WORK TO COMPLETE ::
When writing out the entries below, keep only the lines from the line with "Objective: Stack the" to the line with "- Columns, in", both included, exactly as they are, and leave the pictures aside.

++++ DATA SUPPLIED

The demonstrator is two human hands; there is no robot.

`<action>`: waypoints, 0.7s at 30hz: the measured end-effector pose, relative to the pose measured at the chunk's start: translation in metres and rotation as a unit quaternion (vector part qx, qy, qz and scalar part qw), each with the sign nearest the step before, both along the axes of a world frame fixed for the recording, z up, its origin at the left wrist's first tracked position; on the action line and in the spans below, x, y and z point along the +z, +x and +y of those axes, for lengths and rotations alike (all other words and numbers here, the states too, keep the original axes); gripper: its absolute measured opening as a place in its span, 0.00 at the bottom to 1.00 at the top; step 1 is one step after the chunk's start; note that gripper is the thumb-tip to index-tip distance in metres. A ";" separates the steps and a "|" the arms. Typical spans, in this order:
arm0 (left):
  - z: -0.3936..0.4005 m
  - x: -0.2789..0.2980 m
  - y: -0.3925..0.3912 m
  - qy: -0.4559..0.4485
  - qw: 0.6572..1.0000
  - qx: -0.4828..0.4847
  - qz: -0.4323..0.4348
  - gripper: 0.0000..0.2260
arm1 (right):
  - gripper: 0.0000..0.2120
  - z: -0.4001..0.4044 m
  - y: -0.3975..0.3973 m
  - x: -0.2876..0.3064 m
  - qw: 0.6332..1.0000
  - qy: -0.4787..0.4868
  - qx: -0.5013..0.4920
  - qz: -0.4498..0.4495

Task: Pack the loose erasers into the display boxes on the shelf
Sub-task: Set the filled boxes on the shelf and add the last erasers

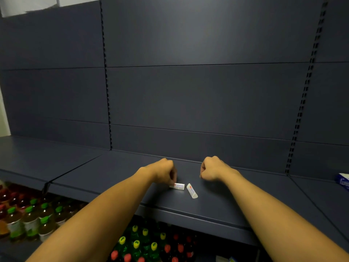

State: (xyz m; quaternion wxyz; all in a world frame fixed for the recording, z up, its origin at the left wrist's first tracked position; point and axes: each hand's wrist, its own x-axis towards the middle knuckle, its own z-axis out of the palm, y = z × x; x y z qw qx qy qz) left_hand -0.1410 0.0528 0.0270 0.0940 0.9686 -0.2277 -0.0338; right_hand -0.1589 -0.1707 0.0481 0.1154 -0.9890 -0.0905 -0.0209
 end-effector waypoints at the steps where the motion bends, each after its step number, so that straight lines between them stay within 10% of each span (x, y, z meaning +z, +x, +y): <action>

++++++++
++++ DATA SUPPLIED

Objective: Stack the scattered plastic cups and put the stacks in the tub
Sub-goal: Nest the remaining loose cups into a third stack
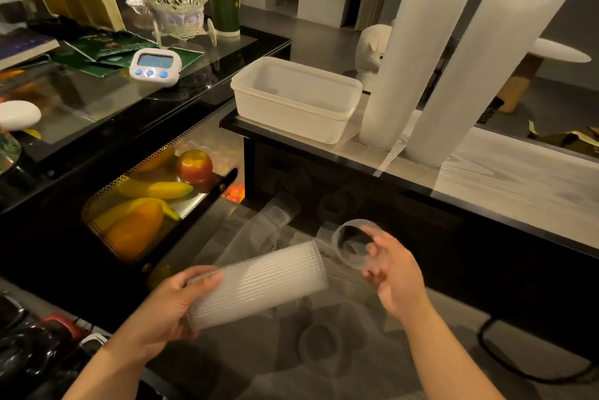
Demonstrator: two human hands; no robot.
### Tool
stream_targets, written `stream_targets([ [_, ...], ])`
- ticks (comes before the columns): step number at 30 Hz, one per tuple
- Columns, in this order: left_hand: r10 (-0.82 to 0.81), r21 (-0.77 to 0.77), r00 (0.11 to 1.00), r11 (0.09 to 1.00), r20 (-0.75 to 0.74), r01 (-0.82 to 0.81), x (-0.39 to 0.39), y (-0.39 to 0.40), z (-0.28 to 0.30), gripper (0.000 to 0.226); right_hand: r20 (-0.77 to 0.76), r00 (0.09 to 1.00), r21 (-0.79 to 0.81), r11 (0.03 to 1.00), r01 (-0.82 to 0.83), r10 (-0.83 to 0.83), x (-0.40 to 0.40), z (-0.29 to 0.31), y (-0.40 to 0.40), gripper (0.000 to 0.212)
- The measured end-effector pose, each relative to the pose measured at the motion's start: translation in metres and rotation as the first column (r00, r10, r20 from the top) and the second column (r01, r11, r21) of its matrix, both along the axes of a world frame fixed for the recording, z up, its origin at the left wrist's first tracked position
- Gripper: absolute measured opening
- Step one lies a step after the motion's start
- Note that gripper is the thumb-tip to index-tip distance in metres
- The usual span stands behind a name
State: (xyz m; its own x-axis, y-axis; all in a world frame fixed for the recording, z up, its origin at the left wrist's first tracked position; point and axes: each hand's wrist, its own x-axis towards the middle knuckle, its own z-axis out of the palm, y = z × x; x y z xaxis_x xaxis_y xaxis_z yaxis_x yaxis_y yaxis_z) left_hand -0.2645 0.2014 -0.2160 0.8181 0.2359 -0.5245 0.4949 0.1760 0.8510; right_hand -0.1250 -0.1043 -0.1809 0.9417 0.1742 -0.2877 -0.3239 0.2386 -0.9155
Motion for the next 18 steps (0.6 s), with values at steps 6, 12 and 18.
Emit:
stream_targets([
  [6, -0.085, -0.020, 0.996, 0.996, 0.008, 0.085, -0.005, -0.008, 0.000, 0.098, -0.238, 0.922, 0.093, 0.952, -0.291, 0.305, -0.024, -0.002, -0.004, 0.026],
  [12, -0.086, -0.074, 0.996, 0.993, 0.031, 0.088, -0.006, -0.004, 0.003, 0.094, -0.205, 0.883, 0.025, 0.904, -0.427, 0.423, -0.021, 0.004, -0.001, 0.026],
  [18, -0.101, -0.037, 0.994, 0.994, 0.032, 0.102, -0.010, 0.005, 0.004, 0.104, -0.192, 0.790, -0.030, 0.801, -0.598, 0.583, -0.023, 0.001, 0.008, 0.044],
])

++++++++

EXPECTED ANSWER ::
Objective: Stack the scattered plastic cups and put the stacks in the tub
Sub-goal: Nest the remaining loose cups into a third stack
Demonstrator: two human hands; no robot.
### Tool
stream_targets, written `stream_targets([ [_, ...], ])`
- ticks (comes before the columns): step number at 30 Hz, one per tuple
- Columns, in this order: left_hand: r10 (-0.82 to 0.81), r21 (-0.77 to 0.77), r00 (0.11 to 1.00), r11 (0.09 to 1.00), r20 (-0.75 to 0.74), r01 (-0.82 to 0.81), x (-0.39 to 0.39), y (-0.39 to 0.40), z (-0.28 to 0.30), gripper (0.000 to 0.226); right_hand: r20 (-0.77 to 0.76), r00 (0.09 to 1.00), r21 (-0.79 to 0.81), r11 (0.03 to 1.00), r01 (-0.82 to 0.83), r10 (-0.83 to 0.83), x (-0.40 to 0.40), z (-0.29 to 0.31), y (-0.40 to 0.40), gripper (0.000 to 0.212)

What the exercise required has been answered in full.